- REQUIRED WORK: A copy is needed of each line in the records that has the word "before".

** Opening MATERIAL SHOWN block **

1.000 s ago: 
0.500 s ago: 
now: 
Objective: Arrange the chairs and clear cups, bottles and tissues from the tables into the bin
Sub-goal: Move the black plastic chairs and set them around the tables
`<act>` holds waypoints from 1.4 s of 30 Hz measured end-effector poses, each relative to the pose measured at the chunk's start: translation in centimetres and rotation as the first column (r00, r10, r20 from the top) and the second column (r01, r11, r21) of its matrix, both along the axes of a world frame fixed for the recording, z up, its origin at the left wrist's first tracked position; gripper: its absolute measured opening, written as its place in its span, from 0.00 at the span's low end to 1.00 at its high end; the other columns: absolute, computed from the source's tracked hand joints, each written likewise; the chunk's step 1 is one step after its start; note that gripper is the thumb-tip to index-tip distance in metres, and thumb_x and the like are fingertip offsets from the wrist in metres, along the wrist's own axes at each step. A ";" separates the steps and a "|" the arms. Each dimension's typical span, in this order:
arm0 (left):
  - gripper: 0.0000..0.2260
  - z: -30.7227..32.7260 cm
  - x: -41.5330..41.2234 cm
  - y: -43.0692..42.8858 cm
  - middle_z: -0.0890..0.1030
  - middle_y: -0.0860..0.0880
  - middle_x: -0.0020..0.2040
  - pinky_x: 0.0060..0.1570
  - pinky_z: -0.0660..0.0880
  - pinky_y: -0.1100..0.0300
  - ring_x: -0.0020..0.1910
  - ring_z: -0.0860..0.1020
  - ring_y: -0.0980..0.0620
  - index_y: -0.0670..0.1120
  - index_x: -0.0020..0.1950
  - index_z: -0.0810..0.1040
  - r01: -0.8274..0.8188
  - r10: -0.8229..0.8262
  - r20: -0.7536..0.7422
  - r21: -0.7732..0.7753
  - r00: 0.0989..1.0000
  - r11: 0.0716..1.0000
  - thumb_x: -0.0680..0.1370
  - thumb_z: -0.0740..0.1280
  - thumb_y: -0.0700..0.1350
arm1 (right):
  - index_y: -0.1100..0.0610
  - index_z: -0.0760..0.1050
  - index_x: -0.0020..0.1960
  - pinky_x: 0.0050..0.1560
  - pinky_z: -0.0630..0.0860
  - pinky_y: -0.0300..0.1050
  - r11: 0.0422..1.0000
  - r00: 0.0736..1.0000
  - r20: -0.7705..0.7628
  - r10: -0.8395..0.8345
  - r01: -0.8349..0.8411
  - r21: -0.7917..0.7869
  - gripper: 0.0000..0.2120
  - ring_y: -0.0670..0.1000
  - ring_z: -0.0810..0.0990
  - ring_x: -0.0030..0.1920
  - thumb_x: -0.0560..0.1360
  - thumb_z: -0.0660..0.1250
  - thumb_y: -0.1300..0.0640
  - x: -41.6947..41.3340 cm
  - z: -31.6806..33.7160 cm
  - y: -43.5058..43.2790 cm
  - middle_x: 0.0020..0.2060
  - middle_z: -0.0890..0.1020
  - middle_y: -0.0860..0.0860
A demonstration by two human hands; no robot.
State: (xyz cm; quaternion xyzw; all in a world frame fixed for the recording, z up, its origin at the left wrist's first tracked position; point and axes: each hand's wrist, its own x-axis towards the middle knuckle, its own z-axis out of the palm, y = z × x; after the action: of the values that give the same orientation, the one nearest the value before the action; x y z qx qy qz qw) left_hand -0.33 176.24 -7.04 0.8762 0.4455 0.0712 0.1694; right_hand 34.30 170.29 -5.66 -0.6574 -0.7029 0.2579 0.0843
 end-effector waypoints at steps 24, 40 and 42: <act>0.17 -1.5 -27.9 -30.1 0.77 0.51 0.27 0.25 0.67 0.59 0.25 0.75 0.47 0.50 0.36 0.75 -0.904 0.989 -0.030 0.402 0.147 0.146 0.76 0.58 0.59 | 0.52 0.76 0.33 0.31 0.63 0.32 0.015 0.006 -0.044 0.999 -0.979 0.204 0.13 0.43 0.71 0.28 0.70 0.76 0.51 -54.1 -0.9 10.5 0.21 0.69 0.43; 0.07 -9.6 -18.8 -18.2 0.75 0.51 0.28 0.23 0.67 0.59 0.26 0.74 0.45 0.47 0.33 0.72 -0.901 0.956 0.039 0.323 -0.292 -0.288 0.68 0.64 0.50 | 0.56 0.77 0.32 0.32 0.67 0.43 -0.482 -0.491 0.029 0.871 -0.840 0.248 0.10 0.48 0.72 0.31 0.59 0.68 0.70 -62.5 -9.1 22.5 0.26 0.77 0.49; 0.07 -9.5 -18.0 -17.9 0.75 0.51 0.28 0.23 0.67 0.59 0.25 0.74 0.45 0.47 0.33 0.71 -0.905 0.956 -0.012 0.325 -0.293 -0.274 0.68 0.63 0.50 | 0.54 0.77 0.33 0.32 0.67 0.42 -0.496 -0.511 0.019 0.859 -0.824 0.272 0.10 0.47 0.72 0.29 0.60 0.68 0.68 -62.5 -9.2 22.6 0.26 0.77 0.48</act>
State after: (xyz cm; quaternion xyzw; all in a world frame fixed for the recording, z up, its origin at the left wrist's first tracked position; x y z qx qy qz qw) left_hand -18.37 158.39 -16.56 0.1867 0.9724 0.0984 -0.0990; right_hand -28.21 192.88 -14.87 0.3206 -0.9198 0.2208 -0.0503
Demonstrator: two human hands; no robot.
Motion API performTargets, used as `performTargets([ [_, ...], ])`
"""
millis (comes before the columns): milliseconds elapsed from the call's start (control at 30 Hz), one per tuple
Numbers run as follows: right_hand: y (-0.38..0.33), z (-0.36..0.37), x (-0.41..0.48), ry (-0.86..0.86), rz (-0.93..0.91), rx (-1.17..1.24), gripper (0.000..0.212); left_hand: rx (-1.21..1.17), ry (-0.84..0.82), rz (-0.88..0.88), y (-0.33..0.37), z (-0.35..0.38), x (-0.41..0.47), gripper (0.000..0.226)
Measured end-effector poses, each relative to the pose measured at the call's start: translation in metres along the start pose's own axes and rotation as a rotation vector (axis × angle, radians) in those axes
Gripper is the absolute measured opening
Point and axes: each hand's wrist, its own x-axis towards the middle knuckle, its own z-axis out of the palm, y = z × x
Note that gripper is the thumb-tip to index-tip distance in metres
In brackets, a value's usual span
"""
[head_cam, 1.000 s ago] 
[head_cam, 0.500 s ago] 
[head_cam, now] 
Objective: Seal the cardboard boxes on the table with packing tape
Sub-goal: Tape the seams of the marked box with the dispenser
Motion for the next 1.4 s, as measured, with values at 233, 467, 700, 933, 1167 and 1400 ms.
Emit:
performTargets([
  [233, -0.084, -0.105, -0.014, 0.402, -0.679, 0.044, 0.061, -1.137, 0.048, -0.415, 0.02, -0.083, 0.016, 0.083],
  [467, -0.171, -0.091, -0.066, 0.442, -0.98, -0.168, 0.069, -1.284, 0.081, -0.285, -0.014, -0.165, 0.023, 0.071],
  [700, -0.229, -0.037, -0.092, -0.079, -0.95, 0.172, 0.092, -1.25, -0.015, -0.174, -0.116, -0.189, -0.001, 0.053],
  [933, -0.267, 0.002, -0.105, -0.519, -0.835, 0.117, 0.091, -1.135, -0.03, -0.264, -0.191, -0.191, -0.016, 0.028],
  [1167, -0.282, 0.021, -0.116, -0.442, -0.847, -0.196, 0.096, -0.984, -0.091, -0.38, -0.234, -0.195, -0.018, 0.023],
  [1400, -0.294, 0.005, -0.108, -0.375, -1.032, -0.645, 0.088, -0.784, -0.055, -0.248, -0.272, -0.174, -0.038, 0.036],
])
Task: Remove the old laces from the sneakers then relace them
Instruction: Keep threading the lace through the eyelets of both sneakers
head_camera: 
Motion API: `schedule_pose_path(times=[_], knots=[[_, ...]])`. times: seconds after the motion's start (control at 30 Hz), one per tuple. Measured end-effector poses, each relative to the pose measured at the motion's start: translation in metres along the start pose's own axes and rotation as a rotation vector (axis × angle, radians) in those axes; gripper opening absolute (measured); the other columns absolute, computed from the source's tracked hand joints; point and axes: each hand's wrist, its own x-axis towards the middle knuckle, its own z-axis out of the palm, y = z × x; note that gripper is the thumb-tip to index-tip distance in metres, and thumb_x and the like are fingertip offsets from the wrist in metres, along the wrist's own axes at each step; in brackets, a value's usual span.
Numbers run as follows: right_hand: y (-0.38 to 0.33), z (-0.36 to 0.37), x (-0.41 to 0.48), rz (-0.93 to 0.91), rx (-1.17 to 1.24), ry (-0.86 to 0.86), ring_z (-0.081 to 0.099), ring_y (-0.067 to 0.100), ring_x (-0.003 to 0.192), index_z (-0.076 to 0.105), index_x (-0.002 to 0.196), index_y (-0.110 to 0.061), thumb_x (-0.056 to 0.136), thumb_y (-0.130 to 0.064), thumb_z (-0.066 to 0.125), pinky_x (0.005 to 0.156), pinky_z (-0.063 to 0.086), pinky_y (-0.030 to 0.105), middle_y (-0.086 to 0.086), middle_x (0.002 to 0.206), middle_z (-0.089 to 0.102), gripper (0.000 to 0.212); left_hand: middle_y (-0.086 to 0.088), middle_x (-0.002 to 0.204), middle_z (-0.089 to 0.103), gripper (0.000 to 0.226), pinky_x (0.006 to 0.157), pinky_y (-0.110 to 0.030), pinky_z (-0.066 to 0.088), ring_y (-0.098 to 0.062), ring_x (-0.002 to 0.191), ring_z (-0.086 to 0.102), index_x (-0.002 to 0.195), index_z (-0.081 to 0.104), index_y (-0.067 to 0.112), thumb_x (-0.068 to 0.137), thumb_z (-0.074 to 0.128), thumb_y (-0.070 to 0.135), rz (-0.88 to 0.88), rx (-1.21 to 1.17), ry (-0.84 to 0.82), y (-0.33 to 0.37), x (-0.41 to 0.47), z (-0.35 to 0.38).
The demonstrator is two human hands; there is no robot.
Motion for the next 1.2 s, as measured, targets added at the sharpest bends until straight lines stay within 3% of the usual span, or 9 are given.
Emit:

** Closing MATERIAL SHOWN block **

- RESPONSE:
State: (xyz cm; quaternion xyzw; all in a world frame fixed for the recording, z up, its origin at the left wrist's first tracked position; point and axes: each hand's wrist, its own x-axis towards the middle knuckle, its own z-axis out of the palm, y = z × x; after the action: of the values that give the same orientation, the one nearest the value before the action; x y z qx qy qz qw) left_hand -0.33 176.24 -7.04 0.8762 0.4455 0.0712 0.1694; right_hand 34.30 170.29 -5.66 -0.6574 -0.7029 0.2579 0.0843
millis (comes before the columns): milliseconds elapsed from the call's start (control at 30 Hz), one per tuple

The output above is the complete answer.